• **What is being asked**:
When the line containing "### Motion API" is found in the data below, copy it and each line after it through the line containing "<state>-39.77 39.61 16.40", exactly and with no others.

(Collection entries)
═══

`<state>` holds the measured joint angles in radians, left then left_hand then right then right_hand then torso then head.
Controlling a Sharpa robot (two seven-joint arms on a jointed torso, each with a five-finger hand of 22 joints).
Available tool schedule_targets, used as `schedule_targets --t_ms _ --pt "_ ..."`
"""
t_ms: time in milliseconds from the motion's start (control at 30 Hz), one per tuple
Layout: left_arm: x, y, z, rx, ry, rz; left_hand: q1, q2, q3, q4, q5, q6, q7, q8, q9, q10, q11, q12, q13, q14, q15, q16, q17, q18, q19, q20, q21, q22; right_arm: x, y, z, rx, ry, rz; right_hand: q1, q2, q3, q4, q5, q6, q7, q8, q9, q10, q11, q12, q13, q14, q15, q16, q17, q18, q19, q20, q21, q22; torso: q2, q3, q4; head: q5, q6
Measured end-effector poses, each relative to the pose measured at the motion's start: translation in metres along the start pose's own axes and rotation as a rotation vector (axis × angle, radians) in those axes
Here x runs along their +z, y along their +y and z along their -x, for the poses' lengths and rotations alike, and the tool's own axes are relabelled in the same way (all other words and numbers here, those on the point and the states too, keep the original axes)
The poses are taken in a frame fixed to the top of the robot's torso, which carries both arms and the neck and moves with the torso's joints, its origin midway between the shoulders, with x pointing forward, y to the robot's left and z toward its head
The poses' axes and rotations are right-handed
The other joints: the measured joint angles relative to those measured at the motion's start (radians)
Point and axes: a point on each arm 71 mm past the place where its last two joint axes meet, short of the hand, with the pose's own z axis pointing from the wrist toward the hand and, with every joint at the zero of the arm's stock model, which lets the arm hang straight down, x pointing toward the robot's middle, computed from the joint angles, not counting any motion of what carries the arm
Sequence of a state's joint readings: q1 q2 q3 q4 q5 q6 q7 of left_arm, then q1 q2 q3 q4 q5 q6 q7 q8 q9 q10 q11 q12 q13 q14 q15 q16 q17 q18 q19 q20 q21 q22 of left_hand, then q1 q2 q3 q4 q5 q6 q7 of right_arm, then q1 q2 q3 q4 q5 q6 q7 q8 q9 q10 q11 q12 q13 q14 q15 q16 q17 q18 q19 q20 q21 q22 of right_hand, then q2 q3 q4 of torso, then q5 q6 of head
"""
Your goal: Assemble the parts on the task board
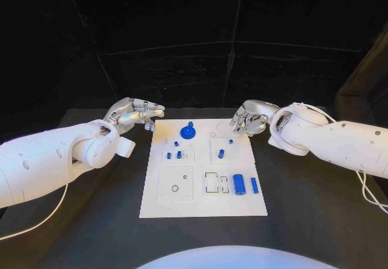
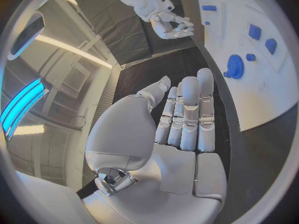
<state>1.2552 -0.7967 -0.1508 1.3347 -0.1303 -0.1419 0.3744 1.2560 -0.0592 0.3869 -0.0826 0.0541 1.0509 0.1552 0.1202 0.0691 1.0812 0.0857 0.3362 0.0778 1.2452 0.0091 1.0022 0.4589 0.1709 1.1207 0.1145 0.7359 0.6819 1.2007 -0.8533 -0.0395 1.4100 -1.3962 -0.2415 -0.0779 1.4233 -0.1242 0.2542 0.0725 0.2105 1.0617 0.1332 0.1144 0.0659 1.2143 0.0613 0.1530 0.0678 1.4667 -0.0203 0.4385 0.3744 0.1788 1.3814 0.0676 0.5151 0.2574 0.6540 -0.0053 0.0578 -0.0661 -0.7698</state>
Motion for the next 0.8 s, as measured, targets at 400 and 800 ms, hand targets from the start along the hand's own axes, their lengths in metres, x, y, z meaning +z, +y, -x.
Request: schedule_targets --t_ms 400,800 --pt "-0.006 -0.002 -0.008 -0.191 -0.008 -0.038 -0.005 0.005 -0.010 -0.001 0.000 -0.003 0.003 0.000 -0.001 0.000 0.000 0.000 -0.001 -0.003 0.004 -0.004 -0.008 0.000 0.000 0.000 -0.014 -0.009 0.003 0.013 -0.024 -0.205 0.045 0.000 -0.009 -0.017 0.042 0.029 -0.042 -0.001 0.003 -0.037 0.001 -0.036 0.015 -0.042 -0.003 0.000 0.000 0.282 0.228 0.000 -0.003 -0.003 0.204 0.188 0.000 -0.0006 0.0025 -0.014 -0.003" --pt "-0.007 -0.002 -0.010 -0.229 -0.009 -0.046 -0.005 0.005 -0.013 -0.004 0.000 -0.007 0.007 0.000 -0.001 -0.004 0.004 0.000 -0.002 -0.011 0.004 -0.004 -0.011 0.000 0.000 0.000 -0.019 -0.012 0.006 0.019 -0.037 -0.255 0.093 0.004 -0.005 -0.020 0.091 0.024 -0.042 0.011 0.008 -0.042 0.002 -0.035 0.015 -0.053 -0.003 0.000 0.000 0.471 0.403 -0.016 -0.007 0.007 0.400 0.399 0.000 -0.0006 0.0016 -0.010 -0.010"
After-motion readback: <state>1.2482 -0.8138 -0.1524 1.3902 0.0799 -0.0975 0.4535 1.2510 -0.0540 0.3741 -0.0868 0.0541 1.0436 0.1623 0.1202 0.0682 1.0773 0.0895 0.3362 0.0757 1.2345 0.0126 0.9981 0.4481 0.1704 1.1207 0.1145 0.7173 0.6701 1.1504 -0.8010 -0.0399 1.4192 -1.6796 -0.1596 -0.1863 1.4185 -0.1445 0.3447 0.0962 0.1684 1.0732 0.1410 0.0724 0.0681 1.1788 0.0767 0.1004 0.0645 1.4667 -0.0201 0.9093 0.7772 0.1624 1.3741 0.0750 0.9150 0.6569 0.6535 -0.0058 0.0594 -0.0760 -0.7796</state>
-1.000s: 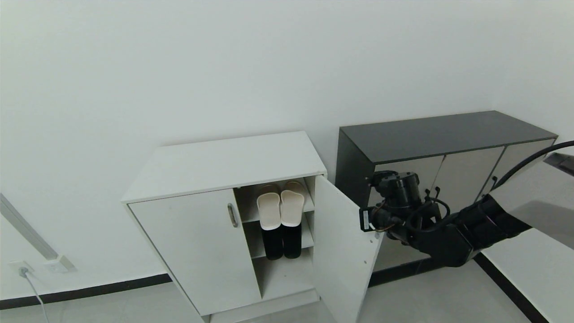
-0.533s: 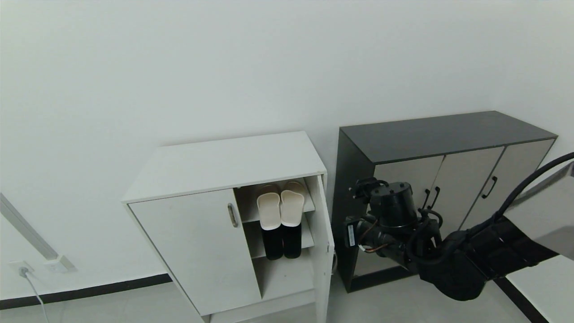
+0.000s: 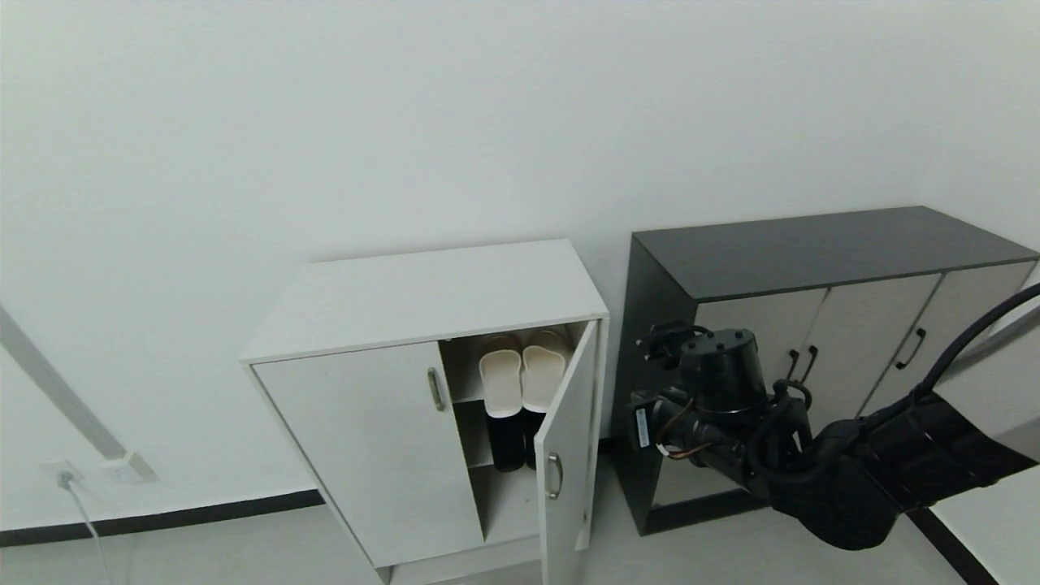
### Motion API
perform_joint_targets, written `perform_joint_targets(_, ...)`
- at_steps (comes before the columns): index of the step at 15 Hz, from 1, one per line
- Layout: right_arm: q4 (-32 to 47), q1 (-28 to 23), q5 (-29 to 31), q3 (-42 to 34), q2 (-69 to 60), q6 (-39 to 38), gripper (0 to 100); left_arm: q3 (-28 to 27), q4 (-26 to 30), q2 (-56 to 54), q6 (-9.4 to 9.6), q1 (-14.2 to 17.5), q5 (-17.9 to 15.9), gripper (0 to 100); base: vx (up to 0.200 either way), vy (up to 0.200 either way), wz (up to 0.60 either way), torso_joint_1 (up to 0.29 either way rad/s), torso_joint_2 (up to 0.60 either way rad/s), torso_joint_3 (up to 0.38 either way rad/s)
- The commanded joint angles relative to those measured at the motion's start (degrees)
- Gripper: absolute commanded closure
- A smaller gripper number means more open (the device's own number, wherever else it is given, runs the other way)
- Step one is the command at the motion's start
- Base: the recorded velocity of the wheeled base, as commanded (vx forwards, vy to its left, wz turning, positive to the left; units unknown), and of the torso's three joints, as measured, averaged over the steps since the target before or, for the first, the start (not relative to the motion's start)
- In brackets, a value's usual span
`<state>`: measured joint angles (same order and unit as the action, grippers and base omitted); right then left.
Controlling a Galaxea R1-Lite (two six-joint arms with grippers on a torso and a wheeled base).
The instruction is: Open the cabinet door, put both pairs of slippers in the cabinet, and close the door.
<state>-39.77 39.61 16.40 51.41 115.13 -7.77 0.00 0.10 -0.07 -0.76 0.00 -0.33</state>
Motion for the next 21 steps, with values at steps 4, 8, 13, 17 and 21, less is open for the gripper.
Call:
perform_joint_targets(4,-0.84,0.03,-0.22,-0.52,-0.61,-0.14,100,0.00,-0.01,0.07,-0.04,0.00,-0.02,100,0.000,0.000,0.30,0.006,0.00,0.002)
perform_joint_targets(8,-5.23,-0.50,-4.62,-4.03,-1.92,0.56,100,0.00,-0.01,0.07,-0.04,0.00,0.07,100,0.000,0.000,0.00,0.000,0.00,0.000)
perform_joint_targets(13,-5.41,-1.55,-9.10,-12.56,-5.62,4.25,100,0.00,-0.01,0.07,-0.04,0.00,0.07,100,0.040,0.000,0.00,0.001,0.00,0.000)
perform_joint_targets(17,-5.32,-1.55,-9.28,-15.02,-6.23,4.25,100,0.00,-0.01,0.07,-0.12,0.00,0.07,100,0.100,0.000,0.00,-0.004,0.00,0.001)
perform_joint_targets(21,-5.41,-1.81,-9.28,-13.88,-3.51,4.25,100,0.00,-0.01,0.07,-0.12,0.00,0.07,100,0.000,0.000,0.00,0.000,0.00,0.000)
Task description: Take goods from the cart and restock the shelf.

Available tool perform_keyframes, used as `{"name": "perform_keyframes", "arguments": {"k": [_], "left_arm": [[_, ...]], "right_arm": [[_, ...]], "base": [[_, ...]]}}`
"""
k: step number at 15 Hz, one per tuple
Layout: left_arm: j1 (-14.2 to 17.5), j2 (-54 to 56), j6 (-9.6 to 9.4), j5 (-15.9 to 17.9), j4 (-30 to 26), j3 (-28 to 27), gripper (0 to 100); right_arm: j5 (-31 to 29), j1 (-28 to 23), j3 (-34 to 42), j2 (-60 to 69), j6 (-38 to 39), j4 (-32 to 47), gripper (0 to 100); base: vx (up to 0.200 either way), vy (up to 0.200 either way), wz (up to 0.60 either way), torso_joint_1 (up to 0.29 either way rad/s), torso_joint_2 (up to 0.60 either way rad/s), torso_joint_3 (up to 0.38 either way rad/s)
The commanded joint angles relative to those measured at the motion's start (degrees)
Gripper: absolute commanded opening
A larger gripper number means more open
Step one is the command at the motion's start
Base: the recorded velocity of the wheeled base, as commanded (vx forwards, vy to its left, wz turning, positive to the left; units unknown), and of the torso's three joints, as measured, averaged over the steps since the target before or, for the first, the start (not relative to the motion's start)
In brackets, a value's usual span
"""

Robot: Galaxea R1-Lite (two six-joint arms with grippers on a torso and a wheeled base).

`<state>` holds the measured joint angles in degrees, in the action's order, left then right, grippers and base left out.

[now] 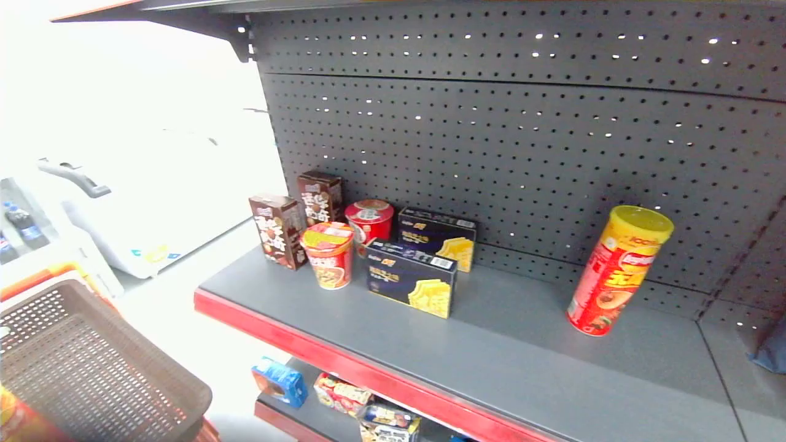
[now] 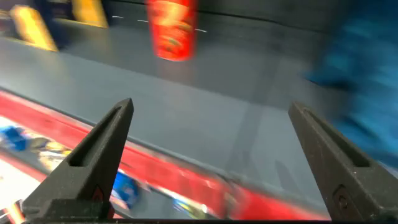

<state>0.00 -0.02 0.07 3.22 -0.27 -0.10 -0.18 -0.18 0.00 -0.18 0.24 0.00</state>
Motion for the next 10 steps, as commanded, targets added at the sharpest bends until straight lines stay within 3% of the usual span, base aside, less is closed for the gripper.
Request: {"name": "perform_keyframes", "arguments": {"k": [1,8,10], "left_arm": [[0.0,0.02,0.01,0.03,0.0,0.01,100],[0.0,0.02,0.1,0.03,0.0,0.01,100],[0.09,0.02,-0.34,0.03,0.18,-0.87,100]], "right_arm": [[0.01,0.01,0.0,-0.08,0.02,0.0,100],[0.01,0.01,0.0,0.01,0.02,0.0,100],[-0.08,0.09,0.0,0.01,0.11,0.0,100]], "base": [[0.0,0.0,0.6,0.002,0.0,0.002],[0.0,0.0,0.6,0.004,0.0,0.002],[0.0,0.0,0.0,0.0,0.0,0.0]]}}
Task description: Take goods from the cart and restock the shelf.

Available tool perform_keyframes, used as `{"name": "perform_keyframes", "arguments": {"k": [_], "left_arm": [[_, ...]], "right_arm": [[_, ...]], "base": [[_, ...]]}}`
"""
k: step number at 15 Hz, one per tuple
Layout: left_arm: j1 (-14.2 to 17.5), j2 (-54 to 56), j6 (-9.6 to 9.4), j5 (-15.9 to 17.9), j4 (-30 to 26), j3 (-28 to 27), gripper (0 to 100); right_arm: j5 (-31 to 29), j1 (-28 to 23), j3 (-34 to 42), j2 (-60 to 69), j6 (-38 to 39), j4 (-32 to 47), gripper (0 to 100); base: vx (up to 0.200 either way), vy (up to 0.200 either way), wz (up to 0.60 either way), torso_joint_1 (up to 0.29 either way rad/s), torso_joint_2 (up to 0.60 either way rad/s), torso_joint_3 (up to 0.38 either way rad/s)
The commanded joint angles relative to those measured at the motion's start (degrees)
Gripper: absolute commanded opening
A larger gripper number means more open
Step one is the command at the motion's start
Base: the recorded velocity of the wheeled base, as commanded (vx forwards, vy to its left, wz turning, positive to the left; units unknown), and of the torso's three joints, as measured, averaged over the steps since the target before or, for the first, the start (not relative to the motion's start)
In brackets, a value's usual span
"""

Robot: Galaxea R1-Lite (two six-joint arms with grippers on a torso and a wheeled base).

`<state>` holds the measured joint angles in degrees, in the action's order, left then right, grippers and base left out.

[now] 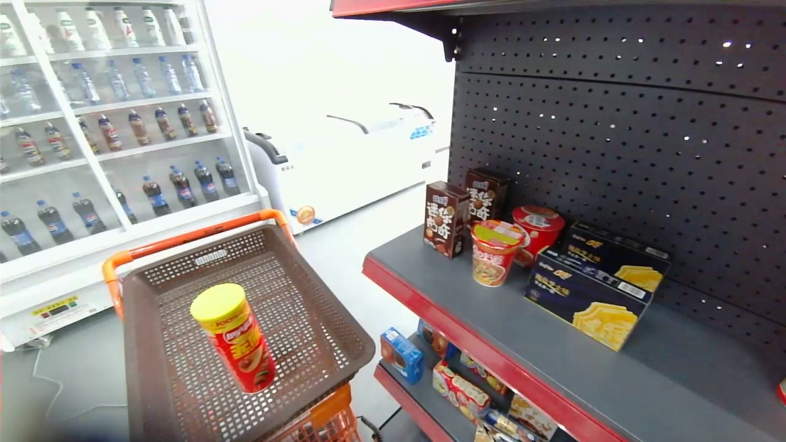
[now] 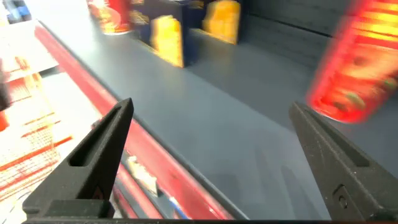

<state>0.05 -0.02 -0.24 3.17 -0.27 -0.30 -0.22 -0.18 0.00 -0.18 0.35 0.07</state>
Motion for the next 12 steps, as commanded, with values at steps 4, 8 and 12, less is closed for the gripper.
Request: {"name": "perform_keyframes", "arguments": {"k": [4,8,12], "left_arm": [[0.39,-23.53,-7.05,-1.41,-7.38,-26.94,100],[0.13,-39.79,-13.12,-8.88,-8.17,-32.21,100],[5.58,-54.38,-12.76,11.86,-7.64,-32.65,100]], "right_arm": [[-0.04,0.01,0.0,0.01,0.0,-0.07,100],[-0.04,0.01,0.0,0.01,0.0,-0.07,100],[-0.04,0.01,0.0,0.01,0.0,-0.07,100]], "base": [[0.0,0.0,0.0,0.0,0.0,0.0],[0.0,0.0,0.0,0.0,0.0,0.0],[0.0,0.0,0.0,0.0,0.0,0.0]]}}
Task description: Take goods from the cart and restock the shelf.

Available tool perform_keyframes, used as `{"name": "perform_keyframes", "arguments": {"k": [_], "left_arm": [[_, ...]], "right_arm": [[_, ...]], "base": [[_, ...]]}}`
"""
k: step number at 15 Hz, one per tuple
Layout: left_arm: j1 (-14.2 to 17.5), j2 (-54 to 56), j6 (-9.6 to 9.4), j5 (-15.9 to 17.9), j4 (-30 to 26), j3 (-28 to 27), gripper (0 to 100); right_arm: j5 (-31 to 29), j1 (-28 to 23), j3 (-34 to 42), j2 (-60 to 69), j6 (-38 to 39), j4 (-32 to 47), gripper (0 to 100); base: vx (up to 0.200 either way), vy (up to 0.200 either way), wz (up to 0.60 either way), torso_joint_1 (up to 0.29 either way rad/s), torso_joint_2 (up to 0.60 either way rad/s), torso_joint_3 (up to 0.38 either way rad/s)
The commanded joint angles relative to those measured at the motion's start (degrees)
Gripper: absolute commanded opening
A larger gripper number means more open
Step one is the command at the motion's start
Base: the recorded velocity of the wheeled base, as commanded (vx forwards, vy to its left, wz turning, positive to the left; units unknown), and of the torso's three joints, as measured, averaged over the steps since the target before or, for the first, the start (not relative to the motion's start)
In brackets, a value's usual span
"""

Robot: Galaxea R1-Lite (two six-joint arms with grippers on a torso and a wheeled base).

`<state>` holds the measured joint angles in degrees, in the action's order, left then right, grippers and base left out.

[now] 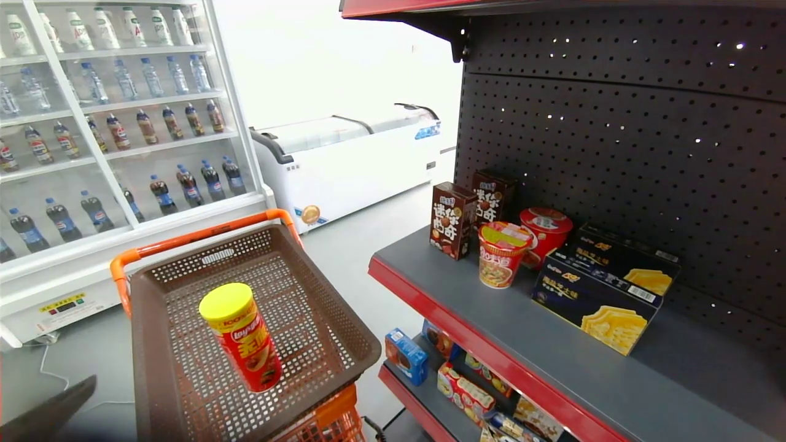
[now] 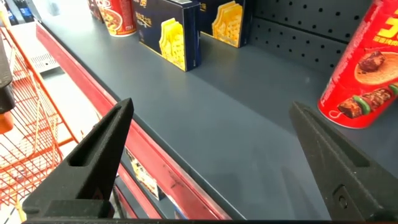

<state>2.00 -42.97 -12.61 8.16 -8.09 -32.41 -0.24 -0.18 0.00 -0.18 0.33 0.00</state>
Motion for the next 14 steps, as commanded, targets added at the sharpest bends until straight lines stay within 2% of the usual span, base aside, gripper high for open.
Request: {"name": "perform_keyframes", "arguments": {"k": [1,3,4,6,9,10,12,13,14], "left_arm": [[4.15,-14.77,0.04,9.16,1.33,-0.19,100],[5.38,-18.55,0.39,9.42,4.14,0.25,100],[7.49,-22.07,0.3,9.42,7.92,0.42,100],[8.72,-27.16,-0.05,9.33,13.72,2.97,100],[9.25,-38.15,0.3,9.33,35.6,14.05,100],[9.16,-40.96,0.39,9.51,40.7,16.68,100],[8.9,-45.89,0.48,10.57,46.85,19.14,100],[8.99,-50.37,0.65,12.5,51.78,18.97,100],[8.99,-53.18,0.65,13.38,54.33,18.26,100]], "right_arm": [[-0.02,0.01,0.0,0.01,0.02,0.0,100],[-0.02,0.01,0.0,0.01,0.02,0.0,100],[-0.02,0.01,0.0,0.01,0.02,0.0,100],[-0.02,0.09,0.0,0.01,0.02,0.0,100],[-0.02,0.01,0.0,0.01,0.02,0.0,100],[-0.02,0.01,0.0,0.01,0.02,0.0,100],[-0.02,0.01,0.0,0.01,0.02,0.0,100],[-0.02,0.09,0.0,0.01,0.02,0.0,100],[-0.02,0.01,0.0,0.01,0.02,0.0,100]], "base": [[0.0,0.0,0.0,0.0,0.0,0.0],[0.0,0.0,0.0,0.0,0.0,0.0],[0.0,0.0,0.0,0.0,0.0,0.0],[0.0,0.0,0.0,0.0,0.0,0.0],[0.0,0.0,0.0,0.0,0.0,0.0],[0.0,0.0,0.0,0.0,0.0,0.0],[0.0,0.0,0.0,0.0,0.0,0.0],[0.0,0.0,0.0,0.0,0.0,0.0],[0.0,0.0,0.0,0.0,0.0,0.0]]}}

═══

• **Worked solution**:
### Motion API
perform_joint_targets, written `perform_joint_targets(_, ...)`
- at_steps (comes before the columns): index of the step at 15 Hz, from 1, one per line
- Layout: right_arm: q4 (-32 to 47), q1 (-28 to 23), q5 (-29 to 31), q3 (-42 to 34), q2 (-69 to 60), q6 (-39 to 38), gripper (0 to 100); left_arm: q3 (-28 to 27), q4 (-26 to 30), q2 (-56 to 54), q6 (-9.4 to 9.6), q1 (-14.2 to 17.5), q5 (-17.9 to 15.9), gripper (0 to 100); base: vx (up to 0.200 either way), vy (up to 0.200 either way), wz (up to 0.60 either way), torso_joint_1 (up to 0.29 either way rad/s), torso_joint_2 (up to 0.60 either way rad/s), torso_joint_3 (up to 0.38 either way rad/s)
- The commanded joint angles relative to those measured at the motion's start (degrees)
- Gripper: absolute commanded closure
- A smaller gripper number means more open (the device's own number, wherever else it is given, runs the other way)
- Step one is the command at the motion's start
- Base: the recorded velocity of the wheeled base, as commanded (vx forwards, vy to its left, wz turning, positive to the left; units unknown), and of the torso's three joints, as measured, averaged over the steps since the target before or, for the first, the start (not relative to the motion's start)
- In brackets, a value's usual span
`<state>`: measured joint angles (same order and unit as the action, grippers and base omitted); right then left.
Controlling a Galaxea R1-Lite (two six-joint arms with grippers on a torso and a wheeled base).
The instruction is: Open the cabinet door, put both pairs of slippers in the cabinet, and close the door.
<state>-39.77 39.61 16.40 51.41 115.13 -7.77 0.00 0.10 -0.07 -0.76 0.00 -0.33</state>

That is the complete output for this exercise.